Ankle : AP Projection

Tuesday, September 18, 2012

X-ray of the Ankle : AP View

Before performing an x-ray examination of the ankle technologist must evaluate the ankle condition to avoid additional injuries. Forcing the foot to dorsiflex can be painful and may cause additional injuries. A true AP projection of the ankle is the malleoli is not the same distance from the image receptor in the anatomic position. The lateral malleolus should be about 15° more posterior. Therefore, the lateral portion of the mortise joint should appear open, if this portion of the ankle joint did not appear open on a true AP, it may suggest a spread of the ankle mortise from the ruptured ligaments. Any bony lesions or diseases involving the ankle joint, distal tibia and fibula, proximal talus, and proximal fifth matatasal are shown. (The lateral portion of the ankle joint space should not appear open on this projection).

Technical Factors

IR size - 24 x 30 (10 x 12 cm)
Divided in half crosswise
Detail screen
Digital IR - use lead masking
ankle xray
AP Projection : Ankle
60 +- 5 kV range
mAs 6

Part Position, Patient Position and Patient Shielding

Center and align ankle joint to CR and to long axis of portion of IR being exposed.
Do not force dorsiflexion of the foot but allow it to remain in its natural position.
Adjust the foot and ankle for a true AP projection. Ensure that the entire lower leg is not rotated. The intermalleolar line will not be parallel to IR. 
Take radiograph with patient in the supine position; place pillow under head; patient's leg should be fully extended.
Place lead shield over pelvic area to shield gonads.

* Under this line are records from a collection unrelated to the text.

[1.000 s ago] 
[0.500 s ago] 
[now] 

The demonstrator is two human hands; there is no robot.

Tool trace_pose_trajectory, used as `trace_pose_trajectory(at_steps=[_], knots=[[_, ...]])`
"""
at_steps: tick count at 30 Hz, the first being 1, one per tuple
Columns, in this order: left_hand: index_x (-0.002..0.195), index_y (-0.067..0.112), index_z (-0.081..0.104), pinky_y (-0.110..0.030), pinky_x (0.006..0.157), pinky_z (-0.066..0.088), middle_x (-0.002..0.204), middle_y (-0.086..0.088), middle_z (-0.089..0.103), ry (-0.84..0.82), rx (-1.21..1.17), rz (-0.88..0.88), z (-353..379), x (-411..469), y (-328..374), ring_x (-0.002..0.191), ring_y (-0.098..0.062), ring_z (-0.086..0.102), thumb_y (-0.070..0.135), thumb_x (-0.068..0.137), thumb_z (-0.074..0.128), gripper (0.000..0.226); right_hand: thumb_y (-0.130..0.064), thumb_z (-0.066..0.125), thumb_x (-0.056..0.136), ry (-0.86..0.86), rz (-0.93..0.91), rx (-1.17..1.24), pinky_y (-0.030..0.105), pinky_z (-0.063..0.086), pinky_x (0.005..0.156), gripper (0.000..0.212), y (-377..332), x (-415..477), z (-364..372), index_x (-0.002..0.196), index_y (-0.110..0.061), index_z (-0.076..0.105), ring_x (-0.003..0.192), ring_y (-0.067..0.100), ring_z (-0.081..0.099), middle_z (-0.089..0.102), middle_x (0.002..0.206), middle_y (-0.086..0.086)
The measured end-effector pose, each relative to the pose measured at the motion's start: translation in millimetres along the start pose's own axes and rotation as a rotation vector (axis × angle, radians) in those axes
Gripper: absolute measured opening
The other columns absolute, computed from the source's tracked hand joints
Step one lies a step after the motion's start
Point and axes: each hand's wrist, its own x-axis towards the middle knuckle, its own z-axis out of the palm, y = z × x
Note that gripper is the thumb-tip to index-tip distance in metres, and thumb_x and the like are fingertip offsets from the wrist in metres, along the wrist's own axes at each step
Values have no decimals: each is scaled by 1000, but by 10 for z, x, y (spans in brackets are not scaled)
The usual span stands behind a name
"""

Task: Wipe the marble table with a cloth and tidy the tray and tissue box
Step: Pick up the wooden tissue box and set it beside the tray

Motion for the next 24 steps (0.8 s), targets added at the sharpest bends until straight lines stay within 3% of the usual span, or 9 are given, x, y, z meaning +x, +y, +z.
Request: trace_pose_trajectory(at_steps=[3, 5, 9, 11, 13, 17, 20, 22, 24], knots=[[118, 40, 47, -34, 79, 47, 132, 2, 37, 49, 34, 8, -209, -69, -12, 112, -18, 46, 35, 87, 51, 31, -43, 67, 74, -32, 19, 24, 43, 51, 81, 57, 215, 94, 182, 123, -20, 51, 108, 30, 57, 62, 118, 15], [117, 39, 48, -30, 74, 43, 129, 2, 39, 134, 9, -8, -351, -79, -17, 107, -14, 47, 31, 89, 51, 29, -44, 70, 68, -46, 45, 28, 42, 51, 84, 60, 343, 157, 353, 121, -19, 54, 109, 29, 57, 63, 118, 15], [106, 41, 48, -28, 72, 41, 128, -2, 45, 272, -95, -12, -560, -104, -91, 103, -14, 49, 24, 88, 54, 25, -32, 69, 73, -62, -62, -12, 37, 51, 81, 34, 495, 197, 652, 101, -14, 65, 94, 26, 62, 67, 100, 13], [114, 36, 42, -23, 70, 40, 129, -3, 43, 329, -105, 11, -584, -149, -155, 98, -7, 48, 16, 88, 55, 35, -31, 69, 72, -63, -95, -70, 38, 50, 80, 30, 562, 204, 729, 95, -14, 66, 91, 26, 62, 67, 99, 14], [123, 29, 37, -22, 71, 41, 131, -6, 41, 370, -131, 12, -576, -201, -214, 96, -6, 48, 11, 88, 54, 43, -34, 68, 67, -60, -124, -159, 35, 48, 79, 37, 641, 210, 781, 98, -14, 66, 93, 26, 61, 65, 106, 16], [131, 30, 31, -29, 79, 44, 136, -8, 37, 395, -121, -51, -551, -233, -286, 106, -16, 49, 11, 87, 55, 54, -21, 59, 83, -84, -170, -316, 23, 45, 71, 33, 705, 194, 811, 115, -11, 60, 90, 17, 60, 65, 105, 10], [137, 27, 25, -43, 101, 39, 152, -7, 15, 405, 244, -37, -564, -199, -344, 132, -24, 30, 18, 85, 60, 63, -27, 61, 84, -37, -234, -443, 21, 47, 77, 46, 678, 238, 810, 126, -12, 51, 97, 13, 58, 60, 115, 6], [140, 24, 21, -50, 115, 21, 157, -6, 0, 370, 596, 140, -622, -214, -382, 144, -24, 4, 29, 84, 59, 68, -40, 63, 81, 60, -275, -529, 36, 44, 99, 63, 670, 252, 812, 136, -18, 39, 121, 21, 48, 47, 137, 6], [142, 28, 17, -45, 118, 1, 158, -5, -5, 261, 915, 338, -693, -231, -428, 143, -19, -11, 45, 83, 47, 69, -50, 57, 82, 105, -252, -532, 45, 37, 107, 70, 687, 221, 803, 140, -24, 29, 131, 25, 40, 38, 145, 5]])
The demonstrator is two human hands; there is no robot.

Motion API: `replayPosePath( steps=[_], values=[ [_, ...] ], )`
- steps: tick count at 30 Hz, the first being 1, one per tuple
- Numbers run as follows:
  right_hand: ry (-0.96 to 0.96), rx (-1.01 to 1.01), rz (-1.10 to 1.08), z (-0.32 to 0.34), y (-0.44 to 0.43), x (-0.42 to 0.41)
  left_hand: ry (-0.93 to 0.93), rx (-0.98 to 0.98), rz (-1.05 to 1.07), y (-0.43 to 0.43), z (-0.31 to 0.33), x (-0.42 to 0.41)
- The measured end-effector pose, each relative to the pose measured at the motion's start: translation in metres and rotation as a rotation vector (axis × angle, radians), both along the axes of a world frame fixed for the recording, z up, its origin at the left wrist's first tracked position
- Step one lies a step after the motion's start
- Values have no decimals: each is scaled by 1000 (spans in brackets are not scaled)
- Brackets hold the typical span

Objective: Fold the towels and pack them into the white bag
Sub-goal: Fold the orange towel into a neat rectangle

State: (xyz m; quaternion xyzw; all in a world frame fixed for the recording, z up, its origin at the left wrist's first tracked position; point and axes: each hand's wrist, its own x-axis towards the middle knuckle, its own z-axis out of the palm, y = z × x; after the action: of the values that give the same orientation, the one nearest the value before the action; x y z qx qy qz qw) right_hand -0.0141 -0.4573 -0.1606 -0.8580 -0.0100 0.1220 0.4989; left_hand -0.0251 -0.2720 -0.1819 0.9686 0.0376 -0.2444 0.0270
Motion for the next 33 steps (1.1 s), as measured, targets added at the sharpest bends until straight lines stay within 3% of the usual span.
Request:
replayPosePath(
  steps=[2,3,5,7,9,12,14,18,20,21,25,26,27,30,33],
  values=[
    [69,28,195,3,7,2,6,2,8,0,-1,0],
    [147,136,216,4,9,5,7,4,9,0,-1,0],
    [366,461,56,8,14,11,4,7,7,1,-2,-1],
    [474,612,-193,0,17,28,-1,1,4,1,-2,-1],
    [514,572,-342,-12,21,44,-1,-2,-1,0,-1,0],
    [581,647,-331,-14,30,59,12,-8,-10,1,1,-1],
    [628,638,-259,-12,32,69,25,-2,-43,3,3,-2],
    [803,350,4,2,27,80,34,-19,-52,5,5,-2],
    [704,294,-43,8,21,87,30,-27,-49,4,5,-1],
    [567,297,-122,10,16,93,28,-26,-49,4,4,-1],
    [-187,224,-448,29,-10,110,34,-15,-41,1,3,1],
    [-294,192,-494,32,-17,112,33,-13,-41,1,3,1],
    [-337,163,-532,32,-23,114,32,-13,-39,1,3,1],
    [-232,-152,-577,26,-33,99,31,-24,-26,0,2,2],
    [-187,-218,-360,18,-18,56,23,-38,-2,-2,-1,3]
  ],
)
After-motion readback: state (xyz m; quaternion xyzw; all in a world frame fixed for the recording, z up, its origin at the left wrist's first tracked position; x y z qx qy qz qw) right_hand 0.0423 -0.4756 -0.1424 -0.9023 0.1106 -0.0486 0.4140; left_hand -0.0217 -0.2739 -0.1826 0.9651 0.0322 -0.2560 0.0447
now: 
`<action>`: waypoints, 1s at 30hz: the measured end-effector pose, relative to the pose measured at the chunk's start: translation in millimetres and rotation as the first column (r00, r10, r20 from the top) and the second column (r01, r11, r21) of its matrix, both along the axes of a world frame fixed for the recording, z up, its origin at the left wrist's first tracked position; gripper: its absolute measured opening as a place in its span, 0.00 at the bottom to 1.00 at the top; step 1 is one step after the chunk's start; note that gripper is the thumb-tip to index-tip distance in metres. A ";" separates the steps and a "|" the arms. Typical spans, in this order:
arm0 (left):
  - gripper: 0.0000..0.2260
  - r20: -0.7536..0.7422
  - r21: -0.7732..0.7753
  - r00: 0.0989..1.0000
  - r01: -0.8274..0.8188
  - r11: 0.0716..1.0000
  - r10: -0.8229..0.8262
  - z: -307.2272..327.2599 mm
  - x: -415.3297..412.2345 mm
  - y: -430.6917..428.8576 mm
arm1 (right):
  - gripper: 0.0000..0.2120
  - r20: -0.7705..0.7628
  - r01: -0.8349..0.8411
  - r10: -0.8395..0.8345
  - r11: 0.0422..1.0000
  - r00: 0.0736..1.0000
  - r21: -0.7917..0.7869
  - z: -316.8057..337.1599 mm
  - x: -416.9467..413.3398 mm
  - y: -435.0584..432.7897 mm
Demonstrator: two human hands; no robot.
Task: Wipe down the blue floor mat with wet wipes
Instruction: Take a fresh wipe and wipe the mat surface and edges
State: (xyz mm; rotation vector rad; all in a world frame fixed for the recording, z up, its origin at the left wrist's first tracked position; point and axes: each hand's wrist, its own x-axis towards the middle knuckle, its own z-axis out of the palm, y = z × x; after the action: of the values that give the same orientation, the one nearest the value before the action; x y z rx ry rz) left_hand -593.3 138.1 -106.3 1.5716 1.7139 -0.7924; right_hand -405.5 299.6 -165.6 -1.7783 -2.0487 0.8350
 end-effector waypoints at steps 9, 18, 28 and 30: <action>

Central Ray and Collimation

CR perpendicular to IR, directed to a point midway between malleoli
Minimum SID of 40 inches (100 cm)
Collimate to lateral skin margins; include proximal one-half of matatarsals and distal tibia-fibula.

CR and DR:

Close collimation and lead masking are important over unused portions of image plate to prevent fogging from scatter radiation to the hypersensitive image plate or receptor.

Radiographic Criteria: AP  Projection - Ankle

The distal one-third of the tibia-fibula, the lateral and medial malleoli, and the talus and proximal half of the metatarsals should be demonstrated.

Proper Positioning

The long axis of the leg should be aligned to collimation field and to IR.
No rotation if the medial mortise joint is open and the lateral mortise closed. some superimposition of the distal tibia and talus will exist.

Correct Collimation and Central Ray

ankle xray
AP View : Ankle
CR and the center of the collimation field should be to the tibiotala joint midway between the medial and lateral melleolus.
The four-sided collimation should include the distal one-third of the lower leg to the proximal half of the matatarsals. All surrounding soft tissue also should be included.

Exposure Criteria

Optimal exposure with no motion will demonstrate clear bony margins and trabecular markings.
Talus must be penetrated enough to demonstrate the cortical margins and trabeculae of the bone. Soft tissue structures also must be visible.